What is required:
Each line below that holds the string "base" counts once; report the total and nothing else.

Information supplied:
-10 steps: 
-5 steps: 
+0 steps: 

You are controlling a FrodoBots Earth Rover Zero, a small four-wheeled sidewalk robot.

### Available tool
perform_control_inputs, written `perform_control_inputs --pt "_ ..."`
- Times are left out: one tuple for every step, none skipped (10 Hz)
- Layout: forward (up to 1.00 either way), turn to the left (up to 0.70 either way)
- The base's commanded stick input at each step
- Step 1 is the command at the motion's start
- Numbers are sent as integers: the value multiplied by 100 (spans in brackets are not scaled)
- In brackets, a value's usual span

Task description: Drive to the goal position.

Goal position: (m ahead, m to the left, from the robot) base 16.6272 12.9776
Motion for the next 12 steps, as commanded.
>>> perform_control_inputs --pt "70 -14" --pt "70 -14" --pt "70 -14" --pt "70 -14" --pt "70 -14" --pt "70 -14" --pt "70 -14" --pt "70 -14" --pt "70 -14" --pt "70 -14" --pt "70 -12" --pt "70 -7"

Solution to the exercise:
2